An Investigation on the Efficiency Correction Method of the Turbocharger at Low Speed

Abstract

The heat transfer in the turbocharger occurs due to the temperature difference between the exhaust gas and intake air, coolant, and oil. This heat transfer causes the efficiency of the compressor and turbine to be distorted, which is known to be exacerbated during low rotational speeds. Thus, this study proposes a method to mitigate the distortion of the test result data caused by heat transfer in the turbocharger. With this method, the representative compressor temperature is defined and the heat transfer rate of the compressor is calculated by considering the effect of the oil and turbine inlet temperatures at low rotation speeds, when the cold and the hot gas test are simultaneously performed. The correction of compressor efficiency, depending on the turbine inlet temperature, was performed through both hot and cold gas tests and the results showed a maximum of 16% error prior to correction and a maximum of 3% error after the correction. In addition, it shows that it is possible to correct the efficiency distortion of the turbocharger by heat transfer by correcting to the combined turbine efficiency based on the corrected compressor efficiency.

1. Introduction

In recent years, turbocharging has become a key technology in increasing performance and fuel economy of both gasoline and diesel engines. Therefore, an accurate evaluation of turbocharger performance, and the matching and control of a turbocharger using an engine model have become more important [1,2,3,4,5,6].

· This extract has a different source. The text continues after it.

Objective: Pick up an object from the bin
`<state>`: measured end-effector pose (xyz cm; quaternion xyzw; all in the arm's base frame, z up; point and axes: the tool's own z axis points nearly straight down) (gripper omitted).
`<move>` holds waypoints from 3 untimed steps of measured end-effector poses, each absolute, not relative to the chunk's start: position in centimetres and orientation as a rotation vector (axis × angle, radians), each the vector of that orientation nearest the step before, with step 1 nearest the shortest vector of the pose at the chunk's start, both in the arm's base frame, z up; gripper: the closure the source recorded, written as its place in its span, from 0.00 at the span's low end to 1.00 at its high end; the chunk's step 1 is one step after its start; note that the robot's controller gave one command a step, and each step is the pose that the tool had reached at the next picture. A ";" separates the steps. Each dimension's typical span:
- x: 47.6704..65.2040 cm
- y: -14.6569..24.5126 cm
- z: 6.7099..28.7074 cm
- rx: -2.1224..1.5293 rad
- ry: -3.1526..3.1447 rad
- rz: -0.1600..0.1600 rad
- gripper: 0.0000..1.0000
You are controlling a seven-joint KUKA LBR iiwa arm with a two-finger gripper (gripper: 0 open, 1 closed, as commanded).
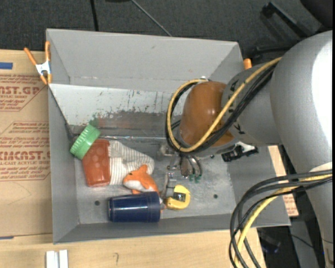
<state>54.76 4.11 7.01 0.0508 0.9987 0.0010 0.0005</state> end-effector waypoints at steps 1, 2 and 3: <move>54.8 4.1 7.0 0.160 3.136 0.003 0.00; 55.8 1.8 7.0 0.170 3.134 0.001 1.00; 55.8 1.8 7.0 0.170 3.135 0.002 0.00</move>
Offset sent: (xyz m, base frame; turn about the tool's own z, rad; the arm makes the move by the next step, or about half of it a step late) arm 0.0098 -0.0243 -0.0001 0.0068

Generally, the manufacturer of turbocharger supply the compressor and turbine maps. There are two main problems. One is the distortion of the efficiency of compressor and turbine due to heat transfer [2,3,7,8,9,10].

The other is the difference of the operation speed. The New European Driving Cycle (NEDC) shows that the engine operation point along the test cycle are at the lowest part load range of the engine map [3] and Schorn [5]. Serrano [7] and Nakhjiri [9] suggest increased distortion of efficiency results within about 40–50% of the maximum speed of the turbocharger. For this reason, turbocharger manufacturers provide performance map data for more than that. However, actual operation range of turbocharger includes under 40–50% of maximum speed. Therefore, the accurate compressor and turbine efficiency at low speeds are necessary.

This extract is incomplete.